# Work task
Give again exactly the lines that stretch from the one with "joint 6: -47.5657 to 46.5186" to the end of the data below, including both of those lines and nothing else.

# Dataset excerpt

***

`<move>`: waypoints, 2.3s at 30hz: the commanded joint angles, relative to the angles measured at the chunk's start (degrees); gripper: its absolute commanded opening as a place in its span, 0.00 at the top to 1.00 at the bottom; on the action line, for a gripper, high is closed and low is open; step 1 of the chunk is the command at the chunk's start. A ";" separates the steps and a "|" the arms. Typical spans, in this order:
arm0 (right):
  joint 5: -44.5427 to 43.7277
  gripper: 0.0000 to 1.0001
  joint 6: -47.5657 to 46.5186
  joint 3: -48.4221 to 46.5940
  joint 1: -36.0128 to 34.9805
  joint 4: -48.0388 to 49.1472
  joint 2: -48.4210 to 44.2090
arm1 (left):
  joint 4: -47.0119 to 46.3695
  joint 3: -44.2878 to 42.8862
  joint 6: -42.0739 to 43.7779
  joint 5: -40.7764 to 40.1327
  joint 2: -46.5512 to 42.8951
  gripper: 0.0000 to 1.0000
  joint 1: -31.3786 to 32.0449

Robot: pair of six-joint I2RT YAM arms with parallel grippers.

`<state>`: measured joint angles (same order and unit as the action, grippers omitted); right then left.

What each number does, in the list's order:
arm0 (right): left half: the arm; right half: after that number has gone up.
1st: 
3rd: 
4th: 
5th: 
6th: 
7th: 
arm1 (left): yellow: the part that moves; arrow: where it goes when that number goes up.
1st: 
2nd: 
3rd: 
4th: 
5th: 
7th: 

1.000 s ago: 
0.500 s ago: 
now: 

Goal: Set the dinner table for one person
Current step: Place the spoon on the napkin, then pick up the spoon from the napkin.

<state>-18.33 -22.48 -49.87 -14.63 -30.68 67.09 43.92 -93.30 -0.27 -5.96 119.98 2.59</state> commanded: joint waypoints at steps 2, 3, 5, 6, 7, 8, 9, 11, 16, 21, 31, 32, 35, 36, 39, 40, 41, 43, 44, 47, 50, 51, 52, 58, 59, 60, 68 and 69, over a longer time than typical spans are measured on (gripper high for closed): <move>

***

# Answer area
  joint 6: -47.5657 to 46.5186
  joint 3: -48.4221 to 46.5940
  joint 1: -36.0128 to 34.9805
  joint 4: -48.0388 to 49.1472
  joint 2: -48.4210 to 44.2090
arm1 (left):
  joint 4: -47.0119 to 46.3695
  joint 3: -44.2878 to 42.8862
  joint 6: -42.0739 to 43.7779
  joint 5: -40.7764 to 40.1327
  joint 2: -46.5512 to 42.8951
  gripper: 0.0000 to 1.0000
  joint 1: -31.3786 to 32.0449

Robot: pair of six-joint I2RT YAM arms with parallel grippers.

`<state>`: measured joint angles (same order and unit as the action, grippers omitted); right then left.

What each number does, in the list's order:
arm0 (right): left half: the arm; right half: after that number has gone up.
1st: 
3rd: 
4th: 
5th: 
6th: 
7th: 
arm1 (left): yellow: the part that moves; arrow: where it goes when that number goes up.
1st: 
2nd: 
3rd: 
4th: 
5th: 
7th: 

1.000 s ago: 
0.500 s ago: 
now: 

Goal: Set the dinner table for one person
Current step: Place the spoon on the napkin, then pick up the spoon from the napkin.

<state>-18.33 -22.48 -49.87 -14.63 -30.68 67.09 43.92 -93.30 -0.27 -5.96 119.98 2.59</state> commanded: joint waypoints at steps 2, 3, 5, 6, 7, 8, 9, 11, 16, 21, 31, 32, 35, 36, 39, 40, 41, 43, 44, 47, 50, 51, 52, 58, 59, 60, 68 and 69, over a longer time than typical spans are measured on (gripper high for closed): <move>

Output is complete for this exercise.